→ **Exercise**: In the data below, find the line containing "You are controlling", then set down that line and every later line up to and including the line containing "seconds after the", exactly.

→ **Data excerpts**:
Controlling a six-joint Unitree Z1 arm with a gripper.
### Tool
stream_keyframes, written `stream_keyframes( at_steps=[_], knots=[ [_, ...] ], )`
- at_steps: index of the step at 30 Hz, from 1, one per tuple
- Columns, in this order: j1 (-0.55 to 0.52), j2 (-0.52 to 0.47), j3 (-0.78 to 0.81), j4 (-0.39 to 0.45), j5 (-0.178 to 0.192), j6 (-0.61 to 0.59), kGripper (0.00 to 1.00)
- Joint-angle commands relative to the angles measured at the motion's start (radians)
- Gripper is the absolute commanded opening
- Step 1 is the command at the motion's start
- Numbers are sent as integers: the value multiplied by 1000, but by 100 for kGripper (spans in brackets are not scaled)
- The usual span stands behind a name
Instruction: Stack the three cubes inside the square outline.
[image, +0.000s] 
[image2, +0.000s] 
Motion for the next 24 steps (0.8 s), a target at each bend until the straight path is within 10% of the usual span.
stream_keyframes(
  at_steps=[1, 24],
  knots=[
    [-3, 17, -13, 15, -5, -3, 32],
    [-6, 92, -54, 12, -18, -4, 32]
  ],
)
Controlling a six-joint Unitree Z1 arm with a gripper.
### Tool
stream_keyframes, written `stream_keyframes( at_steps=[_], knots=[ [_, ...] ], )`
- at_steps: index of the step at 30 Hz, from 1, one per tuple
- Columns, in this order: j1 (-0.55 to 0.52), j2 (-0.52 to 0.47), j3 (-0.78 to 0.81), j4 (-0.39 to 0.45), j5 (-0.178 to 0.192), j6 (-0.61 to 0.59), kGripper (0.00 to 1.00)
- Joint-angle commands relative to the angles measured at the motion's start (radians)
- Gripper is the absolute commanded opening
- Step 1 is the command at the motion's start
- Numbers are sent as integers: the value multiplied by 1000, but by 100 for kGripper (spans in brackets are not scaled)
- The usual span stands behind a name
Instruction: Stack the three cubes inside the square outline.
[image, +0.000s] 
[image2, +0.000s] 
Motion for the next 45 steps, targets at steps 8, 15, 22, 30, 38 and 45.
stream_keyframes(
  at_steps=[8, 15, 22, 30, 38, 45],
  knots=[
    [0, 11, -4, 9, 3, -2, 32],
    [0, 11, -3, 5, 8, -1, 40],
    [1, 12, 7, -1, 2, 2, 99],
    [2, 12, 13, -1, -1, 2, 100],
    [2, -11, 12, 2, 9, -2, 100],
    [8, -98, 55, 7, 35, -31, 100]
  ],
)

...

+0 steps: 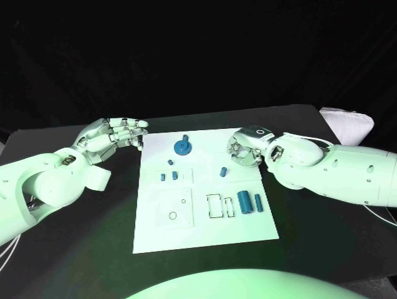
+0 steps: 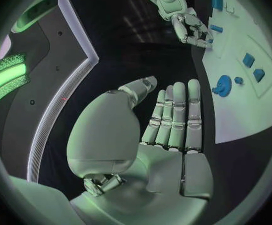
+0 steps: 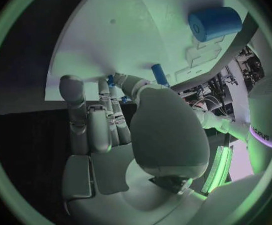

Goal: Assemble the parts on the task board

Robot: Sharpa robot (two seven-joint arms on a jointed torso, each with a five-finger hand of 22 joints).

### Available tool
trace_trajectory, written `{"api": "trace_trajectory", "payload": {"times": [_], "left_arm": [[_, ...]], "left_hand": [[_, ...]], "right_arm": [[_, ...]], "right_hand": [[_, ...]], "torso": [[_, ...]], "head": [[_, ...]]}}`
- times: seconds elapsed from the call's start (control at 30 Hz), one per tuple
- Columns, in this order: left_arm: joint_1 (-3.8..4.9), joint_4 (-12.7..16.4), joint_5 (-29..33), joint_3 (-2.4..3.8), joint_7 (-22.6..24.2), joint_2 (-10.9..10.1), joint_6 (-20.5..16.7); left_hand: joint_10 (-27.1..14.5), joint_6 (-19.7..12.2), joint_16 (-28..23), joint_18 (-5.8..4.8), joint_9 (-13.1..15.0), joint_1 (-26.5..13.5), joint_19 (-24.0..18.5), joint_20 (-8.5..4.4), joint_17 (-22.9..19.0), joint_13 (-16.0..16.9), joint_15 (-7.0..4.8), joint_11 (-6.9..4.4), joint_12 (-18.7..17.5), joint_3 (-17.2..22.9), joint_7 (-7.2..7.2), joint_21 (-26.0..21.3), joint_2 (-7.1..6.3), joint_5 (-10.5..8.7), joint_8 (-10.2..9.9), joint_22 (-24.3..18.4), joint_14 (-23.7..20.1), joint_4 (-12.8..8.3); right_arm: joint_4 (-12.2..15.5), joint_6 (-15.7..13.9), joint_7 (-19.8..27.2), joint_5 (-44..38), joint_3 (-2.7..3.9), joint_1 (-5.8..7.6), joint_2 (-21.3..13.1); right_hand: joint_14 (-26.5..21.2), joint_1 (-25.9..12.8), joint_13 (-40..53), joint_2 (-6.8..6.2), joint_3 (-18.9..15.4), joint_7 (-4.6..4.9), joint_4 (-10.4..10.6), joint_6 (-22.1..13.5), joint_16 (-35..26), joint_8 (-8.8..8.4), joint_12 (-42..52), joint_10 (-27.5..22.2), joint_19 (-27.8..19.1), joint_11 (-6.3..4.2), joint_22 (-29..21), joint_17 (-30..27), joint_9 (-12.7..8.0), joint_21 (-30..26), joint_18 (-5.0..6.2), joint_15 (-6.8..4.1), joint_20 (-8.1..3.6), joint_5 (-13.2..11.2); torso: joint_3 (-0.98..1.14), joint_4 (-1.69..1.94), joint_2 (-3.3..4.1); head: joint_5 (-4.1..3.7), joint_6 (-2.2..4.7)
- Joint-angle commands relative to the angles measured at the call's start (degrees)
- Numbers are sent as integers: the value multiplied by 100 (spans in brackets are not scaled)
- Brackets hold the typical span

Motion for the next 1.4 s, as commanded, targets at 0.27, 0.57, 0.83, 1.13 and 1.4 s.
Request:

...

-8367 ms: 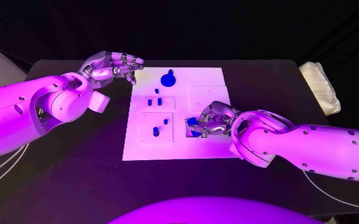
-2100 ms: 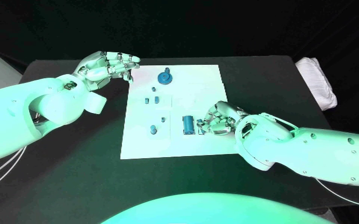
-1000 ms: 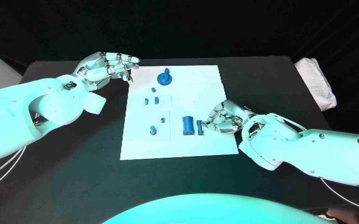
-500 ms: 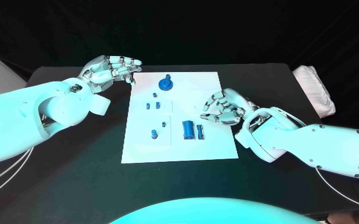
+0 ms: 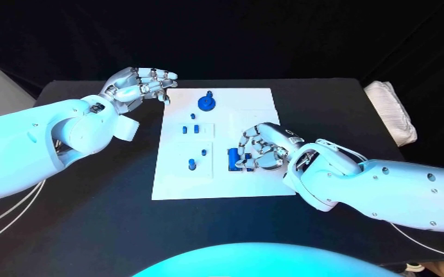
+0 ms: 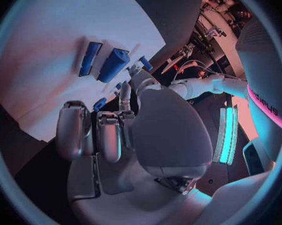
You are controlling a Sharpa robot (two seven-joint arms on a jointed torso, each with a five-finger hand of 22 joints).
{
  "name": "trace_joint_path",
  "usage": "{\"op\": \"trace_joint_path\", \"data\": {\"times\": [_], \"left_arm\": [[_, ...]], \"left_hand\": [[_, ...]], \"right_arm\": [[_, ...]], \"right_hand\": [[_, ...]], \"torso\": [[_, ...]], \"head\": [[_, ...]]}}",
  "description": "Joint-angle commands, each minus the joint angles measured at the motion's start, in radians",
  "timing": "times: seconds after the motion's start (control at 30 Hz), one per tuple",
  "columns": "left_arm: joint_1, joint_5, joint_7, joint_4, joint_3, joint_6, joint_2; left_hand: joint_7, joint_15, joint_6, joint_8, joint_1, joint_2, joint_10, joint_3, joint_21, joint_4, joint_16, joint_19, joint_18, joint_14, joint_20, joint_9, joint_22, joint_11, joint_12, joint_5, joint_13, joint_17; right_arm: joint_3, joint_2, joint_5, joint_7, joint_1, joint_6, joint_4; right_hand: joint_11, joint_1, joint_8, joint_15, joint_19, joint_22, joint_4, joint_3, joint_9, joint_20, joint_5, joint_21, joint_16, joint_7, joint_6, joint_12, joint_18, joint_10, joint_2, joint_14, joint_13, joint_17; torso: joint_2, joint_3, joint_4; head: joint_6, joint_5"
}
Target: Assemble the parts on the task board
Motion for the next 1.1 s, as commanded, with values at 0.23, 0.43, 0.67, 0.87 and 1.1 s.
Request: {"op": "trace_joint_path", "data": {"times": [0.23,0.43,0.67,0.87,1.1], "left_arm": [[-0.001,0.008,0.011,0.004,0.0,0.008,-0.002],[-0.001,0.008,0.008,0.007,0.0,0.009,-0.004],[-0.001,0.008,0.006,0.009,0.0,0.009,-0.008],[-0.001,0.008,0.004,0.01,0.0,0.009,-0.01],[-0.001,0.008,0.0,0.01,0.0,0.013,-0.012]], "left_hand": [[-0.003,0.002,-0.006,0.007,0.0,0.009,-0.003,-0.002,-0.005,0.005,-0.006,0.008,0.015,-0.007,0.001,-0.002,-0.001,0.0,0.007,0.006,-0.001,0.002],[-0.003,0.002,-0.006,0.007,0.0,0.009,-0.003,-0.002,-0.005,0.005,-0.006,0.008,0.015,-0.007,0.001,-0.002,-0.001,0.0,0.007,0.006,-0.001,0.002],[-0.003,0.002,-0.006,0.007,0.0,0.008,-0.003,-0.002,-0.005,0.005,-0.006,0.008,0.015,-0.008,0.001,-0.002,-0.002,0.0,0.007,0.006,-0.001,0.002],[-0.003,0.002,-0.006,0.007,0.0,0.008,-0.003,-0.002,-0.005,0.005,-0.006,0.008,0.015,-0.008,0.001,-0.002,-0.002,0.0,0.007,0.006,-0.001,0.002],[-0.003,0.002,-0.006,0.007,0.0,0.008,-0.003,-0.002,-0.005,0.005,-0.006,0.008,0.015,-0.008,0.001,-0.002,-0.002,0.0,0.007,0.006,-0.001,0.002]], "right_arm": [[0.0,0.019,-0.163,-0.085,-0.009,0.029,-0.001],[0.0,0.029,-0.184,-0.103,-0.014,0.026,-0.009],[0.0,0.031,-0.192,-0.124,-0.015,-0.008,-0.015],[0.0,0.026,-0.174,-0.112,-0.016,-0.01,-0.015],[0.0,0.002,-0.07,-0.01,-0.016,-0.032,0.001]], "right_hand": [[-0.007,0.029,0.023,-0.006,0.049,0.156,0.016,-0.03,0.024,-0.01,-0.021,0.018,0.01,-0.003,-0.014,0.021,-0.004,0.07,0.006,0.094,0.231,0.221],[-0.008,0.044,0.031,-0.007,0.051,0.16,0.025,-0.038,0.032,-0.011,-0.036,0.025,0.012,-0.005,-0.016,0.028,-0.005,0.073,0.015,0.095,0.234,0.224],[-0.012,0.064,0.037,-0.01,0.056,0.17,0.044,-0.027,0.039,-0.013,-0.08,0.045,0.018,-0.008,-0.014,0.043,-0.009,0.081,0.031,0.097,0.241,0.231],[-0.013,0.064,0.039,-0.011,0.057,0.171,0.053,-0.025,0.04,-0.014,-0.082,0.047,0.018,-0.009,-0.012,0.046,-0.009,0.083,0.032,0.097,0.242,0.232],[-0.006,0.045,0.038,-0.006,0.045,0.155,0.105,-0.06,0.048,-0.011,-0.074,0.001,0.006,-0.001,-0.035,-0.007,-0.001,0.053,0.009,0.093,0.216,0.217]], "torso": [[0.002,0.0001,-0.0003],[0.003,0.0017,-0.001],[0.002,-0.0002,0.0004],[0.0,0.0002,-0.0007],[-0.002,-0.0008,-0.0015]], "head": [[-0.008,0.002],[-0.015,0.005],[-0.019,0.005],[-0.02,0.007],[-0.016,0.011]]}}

→ **Output of the task**:
You are controlling a Sharpa robot (two seven-joint arms on a jointed torso, each with a five-finger hand of 22 joints).
{
  "name": "trace_joint_path",
  "usage": "{\"op\": \"trace_joint_path\", \"data\": {\"times\": [_], \"left_arm\": [[_, ...]], \"left_hand\": [[_, ...]], \"right_arm\": [[_, ...]], \"right_hand\": [[_, ...]], \"torso\": [[_, ...]], \"head\": [[_, ...]]}}",
  "description": "Joint-angle commands, each minus the joint angles measured at the motion's start, in radians",
  "timing": "times: seconds after the motion's start (control at 30 Hz), one per tuple",

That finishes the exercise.